Companies also need to be clear about which kinds of rules can never be broken, and which might have a degree of leeway so long as an acceptable outcome is achieved. “For example, a bank teller is there to serve the customer,” Miller said. “But if an elderly customer makes repeated, large daily cash withdrawals, it is fair for the teller to ask questions to ascertain whether the customer is under duress or confused. Sticking to the rules in this kind of scenario becomes nonsense.”

Miller also warns companies against punishing employees too readily for noncompliance. “It is important to get a proper sense of why people see rules in the way they do,” she said. “You will not understand that if you chastise, punish or warn them without finding out why they thought this behavior or conduct was permissible. It could be a case that they have misinterpreted the rules, misunderstood the seriousness of the breach of conduct and potential fallout, or that they have been told by a colleague or superior that the action is OK. Also, it is unlikely that just the one employee sees the rules or tolerance of noncompliance in this way—others are bound to see it in similar terms. Understanding the motive and rationale for noncompliance can lead to better policy wordings and can help in future training as part of a ‘lessons learned’ segment.” 
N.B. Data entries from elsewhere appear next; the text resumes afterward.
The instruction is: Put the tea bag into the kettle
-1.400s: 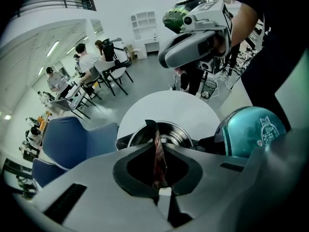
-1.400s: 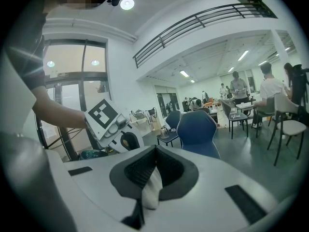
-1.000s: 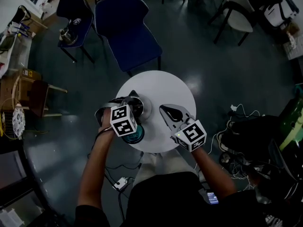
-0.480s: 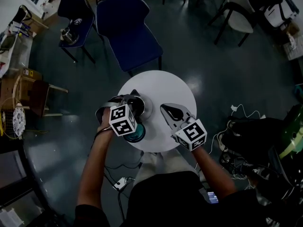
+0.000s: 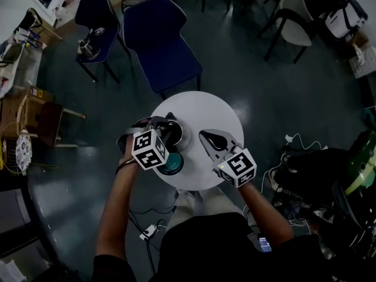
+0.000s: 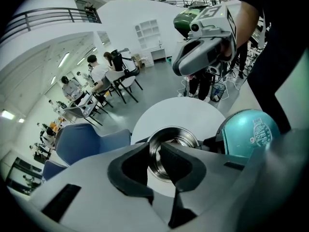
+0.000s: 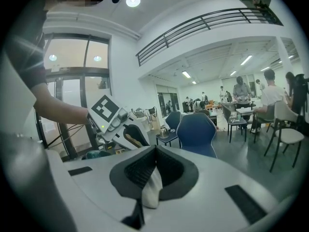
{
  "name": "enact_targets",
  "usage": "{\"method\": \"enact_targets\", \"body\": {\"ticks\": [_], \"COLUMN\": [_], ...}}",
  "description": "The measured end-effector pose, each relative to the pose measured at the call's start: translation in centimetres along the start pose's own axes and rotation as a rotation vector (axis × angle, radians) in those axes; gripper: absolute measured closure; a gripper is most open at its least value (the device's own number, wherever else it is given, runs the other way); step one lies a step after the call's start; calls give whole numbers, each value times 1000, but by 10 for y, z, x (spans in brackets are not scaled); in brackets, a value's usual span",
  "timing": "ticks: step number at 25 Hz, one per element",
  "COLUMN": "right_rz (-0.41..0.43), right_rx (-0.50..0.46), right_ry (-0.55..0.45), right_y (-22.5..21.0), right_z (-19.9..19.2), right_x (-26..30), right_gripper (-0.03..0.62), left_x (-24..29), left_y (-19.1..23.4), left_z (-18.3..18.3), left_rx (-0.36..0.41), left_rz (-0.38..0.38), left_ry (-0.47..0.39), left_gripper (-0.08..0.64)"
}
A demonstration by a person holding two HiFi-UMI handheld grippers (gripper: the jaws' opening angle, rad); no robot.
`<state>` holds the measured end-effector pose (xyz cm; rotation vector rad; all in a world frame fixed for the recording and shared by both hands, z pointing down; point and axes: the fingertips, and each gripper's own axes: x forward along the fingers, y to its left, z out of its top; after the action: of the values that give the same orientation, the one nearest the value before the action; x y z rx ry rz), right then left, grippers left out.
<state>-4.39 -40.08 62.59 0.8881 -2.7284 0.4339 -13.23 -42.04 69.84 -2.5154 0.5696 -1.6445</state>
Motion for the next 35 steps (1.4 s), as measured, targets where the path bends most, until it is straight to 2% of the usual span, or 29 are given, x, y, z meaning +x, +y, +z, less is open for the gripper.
{"method": "enact_targets", "body": {"ticks": [5, 9, 16, 24, 31, 35], "right_rz": [-8, -10, -21, -17, -37, -59], "right_rx": [-47, -36, -84, -114, -138, -151], "right_ry": [-8, -29, -62, -116, -165, -201], "right_y": [16, 28, 61, 110, 140, 154], "right_z": [16, 33, 56, 84, 105, 114], "right_x": [-8, -10, -26, -43, -63, -69], "right_gripper": [575, 575, 575, 575, 575, 575], "left_x": [-27, -53, -104, -170, -236, -256], "left_y": [-2, 1, -12, -36, -54, -68], "left_z": [5, 7, 16, 22, 33, 27], "left_rx": [-12, -25, -75, -180, -292, -341], "left_rz": [30, 81, 157, 249, 345, 353], "left_ry": [-36, -71, -166, -347, -623, -719], "left_gripper": [493, 517, 535, 543, 544, 543]}}
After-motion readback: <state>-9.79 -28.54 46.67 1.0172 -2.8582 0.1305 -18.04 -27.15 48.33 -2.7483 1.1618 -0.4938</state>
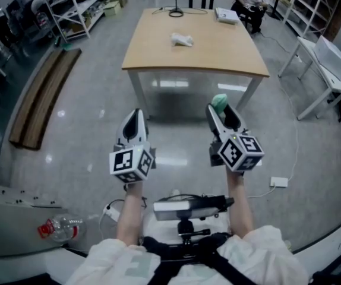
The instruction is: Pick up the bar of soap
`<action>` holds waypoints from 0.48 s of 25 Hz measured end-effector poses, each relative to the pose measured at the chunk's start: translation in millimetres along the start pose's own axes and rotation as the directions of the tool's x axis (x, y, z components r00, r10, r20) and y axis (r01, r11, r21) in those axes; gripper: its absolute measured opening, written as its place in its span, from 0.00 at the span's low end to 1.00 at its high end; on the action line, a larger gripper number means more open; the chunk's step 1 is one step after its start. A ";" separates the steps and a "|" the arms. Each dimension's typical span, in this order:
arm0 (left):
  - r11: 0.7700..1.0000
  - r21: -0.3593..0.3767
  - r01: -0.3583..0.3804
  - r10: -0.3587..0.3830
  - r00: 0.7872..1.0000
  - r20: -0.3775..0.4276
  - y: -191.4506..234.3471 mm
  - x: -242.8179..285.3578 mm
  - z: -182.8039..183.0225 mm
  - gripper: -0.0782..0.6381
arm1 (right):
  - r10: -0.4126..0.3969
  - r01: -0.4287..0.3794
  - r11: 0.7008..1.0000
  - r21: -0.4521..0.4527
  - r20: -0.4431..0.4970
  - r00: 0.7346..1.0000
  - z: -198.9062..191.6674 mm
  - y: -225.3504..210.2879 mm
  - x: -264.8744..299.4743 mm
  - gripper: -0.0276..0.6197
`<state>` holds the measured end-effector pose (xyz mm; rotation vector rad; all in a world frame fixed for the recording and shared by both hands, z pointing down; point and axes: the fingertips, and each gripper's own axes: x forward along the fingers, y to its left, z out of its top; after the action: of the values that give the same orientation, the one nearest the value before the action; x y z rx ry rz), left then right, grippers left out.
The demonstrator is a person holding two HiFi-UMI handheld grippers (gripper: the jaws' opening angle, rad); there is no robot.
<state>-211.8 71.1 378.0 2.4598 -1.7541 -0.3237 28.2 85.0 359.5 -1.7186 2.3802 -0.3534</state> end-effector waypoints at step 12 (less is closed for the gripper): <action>1.000 0.019 -0.023 0.023 1.000 0.005 -136.7 -217.9 -5.0 0.13 | 0.017 -0.018 0.997 0.072 0.014 1.000 -12.4 25.2 -253.1 0.44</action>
<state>-152.9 321.5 379.3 2.4520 -1.7936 -0.3130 81.0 333.9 366.3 -1.6625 2.3418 -0.4185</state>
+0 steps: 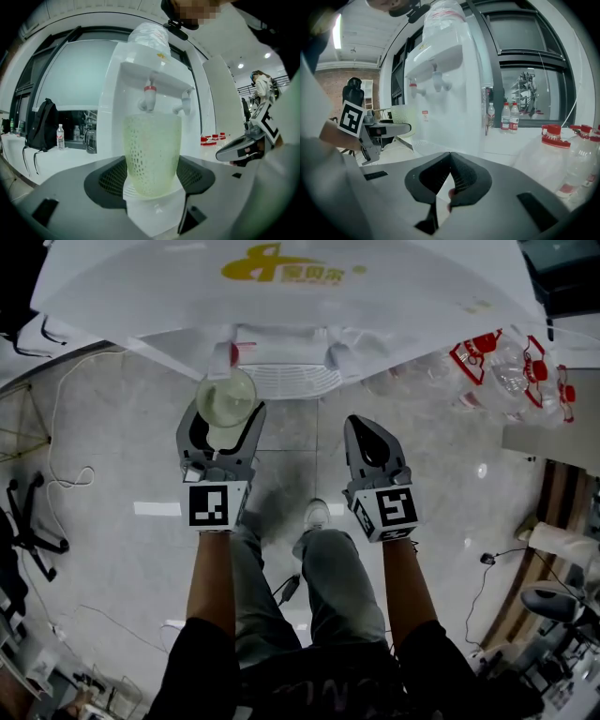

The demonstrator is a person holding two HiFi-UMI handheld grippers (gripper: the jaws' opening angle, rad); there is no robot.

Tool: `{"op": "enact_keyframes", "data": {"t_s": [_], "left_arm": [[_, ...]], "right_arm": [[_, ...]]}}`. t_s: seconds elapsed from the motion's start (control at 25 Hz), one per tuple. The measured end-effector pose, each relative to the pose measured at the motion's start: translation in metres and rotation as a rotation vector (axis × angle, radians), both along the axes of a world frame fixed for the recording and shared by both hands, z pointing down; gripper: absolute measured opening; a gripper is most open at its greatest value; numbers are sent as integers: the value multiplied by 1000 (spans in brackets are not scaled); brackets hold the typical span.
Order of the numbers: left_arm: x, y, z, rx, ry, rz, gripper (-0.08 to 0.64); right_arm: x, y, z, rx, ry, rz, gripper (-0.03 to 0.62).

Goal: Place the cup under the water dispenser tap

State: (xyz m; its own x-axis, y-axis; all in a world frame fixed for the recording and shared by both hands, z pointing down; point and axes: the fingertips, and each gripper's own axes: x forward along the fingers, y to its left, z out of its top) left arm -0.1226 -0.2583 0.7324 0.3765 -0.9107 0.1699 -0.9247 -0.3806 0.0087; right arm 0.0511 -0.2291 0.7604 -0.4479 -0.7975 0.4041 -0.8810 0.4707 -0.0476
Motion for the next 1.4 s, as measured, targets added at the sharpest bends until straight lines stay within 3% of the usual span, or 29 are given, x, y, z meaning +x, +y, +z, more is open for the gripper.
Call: {"op": "enact_keyframes", "data": {"t_s": [0.56,1.16,1.4], "left_arm": [[9,-34,51,20,-1,27,339],[14,-41,55,-4,27,28,342],[13,-31,63,-29,7,32,379]], "right_arm": [[10,-18,54,-18,28,35,15],[26,-17,56,-39,47,58,14],[27,-13,52,-49,52,58,15]]}}
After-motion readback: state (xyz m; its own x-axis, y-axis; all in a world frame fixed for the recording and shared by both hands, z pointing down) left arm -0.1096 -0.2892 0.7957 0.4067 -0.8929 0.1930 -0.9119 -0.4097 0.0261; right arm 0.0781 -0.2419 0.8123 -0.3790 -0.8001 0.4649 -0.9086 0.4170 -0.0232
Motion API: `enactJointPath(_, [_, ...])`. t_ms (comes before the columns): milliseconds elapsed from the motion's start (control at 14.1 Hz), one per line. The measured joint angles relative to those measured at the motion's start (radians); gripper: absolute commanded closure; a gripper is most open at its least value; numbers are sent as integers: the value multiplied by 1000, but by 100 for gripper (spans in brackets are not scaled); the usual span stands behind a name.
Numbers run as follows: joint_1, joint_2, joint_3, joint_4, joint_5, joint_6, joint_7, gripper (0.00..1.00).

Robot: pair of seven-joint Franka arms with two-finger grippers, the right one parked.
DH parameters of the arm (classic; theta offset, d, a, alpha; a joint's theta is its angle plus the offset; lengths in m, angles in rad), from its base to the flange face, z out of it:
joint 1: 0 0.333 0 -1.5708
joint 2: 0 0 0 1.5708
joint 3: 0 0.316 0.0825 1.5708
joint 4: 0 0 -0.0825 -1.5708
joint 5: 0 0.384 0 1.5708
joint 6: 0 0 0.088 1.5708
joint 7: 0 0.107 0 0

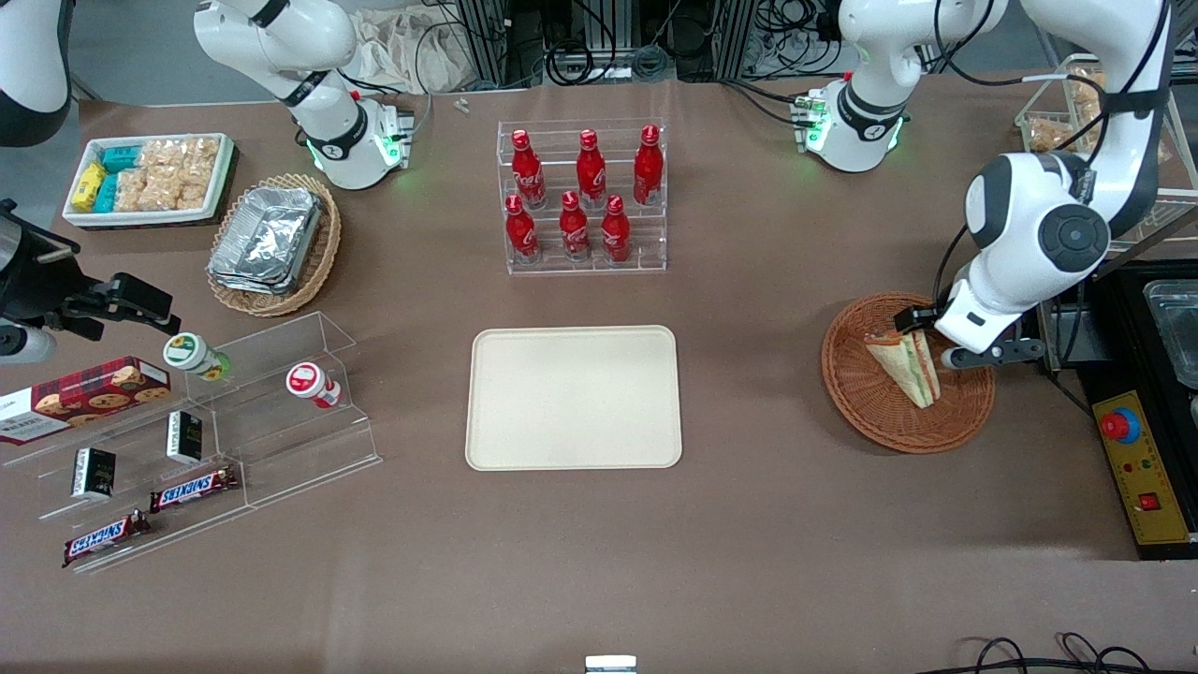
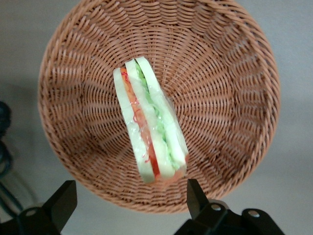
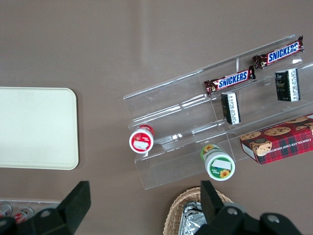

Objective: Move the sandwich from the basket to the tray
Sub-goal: 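Close the left gripper on the wrapped sandwich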

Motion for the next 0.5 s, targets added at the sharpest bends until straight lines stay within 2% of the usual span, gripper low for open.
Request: enactJointPath(496, [0,95,0,0,0,84,-105,0])
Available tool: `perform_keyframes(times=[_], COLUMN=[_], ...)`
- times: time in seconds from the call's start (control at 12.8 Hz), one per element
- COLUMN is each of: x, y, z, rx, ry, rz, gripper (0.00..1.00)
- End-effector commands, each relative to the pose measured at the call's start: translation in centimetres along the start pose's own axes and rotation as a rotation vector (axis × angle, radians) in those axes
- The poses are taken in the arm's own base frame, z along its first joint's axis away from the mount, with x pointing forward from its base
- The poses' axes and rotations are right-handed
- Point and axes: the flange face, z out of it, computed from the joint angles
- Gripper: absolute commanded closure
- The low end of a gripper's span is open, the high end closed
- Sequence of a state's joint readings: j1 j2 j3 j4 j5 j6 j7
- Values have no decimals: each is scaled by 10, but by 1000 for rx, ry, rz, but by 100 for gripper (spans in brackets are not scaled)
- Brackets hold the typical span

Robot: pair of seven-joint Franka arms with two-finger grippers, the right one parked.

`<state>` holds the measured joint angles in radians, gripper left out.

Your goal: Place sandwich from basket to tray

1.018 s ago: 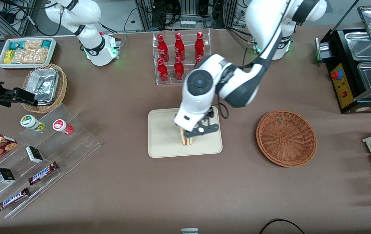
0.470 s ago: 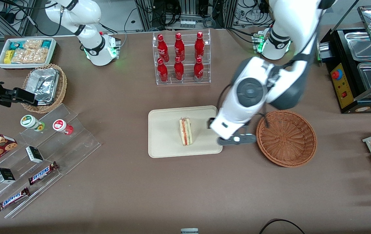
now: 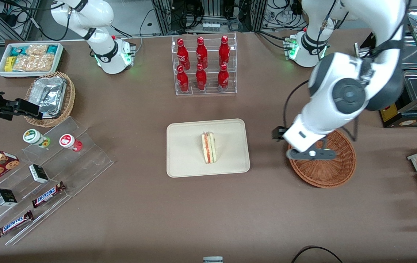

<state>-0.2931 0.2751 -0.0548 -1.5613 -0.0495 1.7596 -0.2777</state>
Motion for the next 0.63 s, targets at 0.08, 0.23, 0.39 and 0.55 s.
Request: perform_keyframes(times=[0.08, 0.23, 0.39, 0.55], x=[-25, -32, -40, -49], y=[-60, -91, -104, -110], z=[-32, -53, -64, -74], rx=[-11, -13, -9, 2], ry=[-27, -21, -29, -33], rz=[97, 68, 49, 44], gripper=[0, 0, 0, 0])
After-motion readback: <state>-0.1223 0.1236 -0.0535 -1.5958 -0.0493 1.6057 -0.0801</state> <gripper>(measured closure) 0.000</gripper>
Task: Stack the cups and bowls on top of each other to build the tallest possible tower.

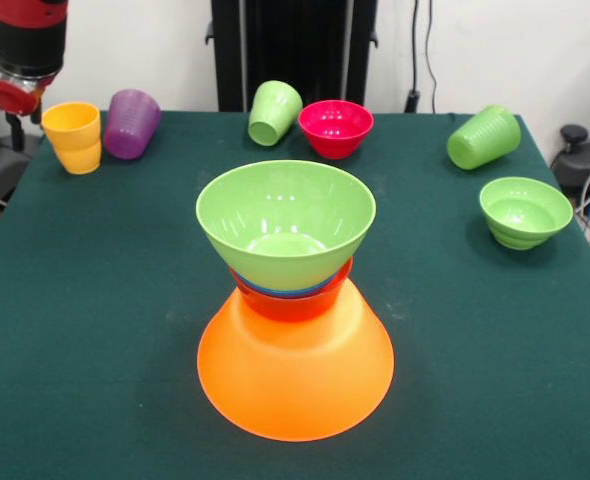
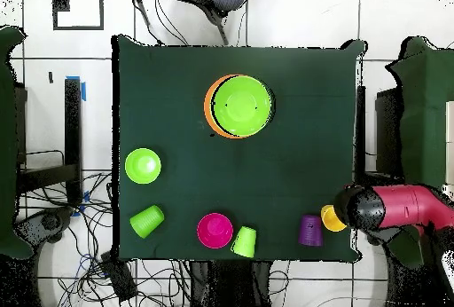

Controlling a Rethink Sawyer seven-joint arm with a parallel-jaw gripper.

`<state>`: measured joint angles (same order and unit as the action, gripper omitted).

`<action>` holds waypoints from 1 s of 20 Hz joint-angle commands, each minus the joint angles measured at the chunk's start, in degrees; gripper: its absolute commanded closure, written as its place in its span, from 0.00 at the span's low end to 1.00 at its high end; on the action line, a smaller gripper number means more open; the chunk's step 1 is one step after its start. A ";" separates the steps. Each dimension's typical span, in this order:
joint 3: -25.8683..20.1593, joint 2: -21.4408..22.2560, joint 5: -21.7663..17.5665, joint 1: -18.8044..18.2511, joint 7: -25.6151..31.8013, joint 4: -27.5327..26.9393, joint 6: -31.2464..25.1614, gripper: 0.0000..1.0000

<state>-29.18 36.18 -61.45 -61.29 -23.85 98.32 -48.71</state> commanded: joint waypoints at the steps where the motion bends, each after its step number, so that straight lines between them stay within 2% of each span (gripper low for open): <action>1: -0.86 1.25 1.55 1.55 7.55 0.60 -2.59 0.00; 7: -1.53 -0.03 3.55 0.38 7.87 1.27 -2.00 0.00; 15: -2.93 1.66 6.15 -0.85 9.33 2.82 -2.06 0.00; 20: -3.46 0.29 8.04 -1.69 9.74 2.99 -2.66 0.00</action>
<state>-29.29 38.39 -55.27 -63.79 -23.85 98.49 -48.71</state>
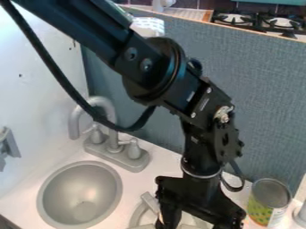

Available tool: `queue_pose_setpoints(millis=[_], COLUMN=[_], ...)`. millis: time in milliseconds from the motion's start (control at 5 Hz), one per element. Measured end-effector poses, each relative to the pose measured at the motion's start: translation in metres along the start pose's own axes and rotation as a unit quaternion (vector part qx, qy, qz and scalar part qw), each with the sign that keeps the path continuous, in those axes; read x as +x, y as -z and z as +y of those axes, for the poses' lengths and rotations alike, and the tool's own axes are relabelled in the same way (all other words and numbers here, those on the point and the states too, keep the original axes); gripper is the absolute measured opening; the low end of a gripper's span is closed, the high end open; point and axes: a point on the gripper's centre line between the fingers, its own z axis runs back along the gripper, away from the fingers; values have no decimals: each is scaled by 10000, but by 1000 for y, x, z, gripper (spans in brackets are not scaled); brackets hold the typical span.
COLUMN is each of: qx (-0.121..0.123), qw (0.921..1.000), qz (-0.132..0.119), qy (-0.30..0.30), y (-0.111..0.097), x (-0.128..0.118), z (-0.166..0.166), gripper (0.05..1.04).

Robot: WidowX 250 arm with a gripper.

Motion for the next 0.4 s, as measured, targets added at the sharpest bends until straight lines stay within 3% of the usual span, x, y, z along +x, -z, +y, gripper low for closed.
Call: queue_pose_setpoints(millis=[200,400], qx=[191,60], qw=[9988,9929], qz=[1,-98], qy=[457,1187], y=[0,2], x=[0,9], z=[6,-1], gripper=[1004,1004])
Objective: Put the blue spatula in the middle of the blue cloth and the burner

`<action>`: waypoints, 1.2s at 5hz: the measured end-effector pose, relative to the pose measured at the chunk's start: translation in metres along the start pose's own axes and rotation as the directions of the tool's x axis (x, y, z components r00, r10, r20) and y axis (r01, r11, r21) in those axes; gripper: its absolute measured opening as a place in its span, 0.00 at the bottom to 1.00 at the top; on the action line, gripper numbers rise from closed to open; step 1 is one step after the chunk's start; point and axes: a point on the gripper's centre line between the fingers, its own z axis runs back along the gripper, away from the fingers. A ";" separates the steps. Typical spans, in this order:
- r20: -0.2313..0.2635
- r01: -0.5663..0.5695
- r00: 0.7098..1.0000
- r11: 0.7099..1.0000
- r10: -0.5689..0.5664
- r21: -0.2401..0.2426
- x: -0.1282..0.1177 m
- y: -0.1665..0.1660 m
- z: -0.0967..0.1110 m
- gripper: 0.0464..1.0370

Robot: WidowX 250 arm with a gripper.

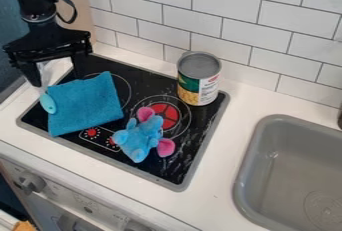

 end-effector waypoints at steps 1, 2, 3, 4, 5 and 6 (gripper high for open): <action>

Establishing how different parts of the workforce understand risk and ethics may have traditionally been the responsibility of HR, compliance and in-house legal functions. However, regulatory oversight and expectations about corporate behavior and consumer protection are at an all-time high. Therefore, all risk management functions should review how well rules are followed in their organizations, assess the levels of risk where noncompliance may be more likely to occur, and work with key assurance functions to prevent a serious disregard of regulations, especially those that come with large penalties and sanctions.

Neil Hodge is a U.K.-based freelance journalist.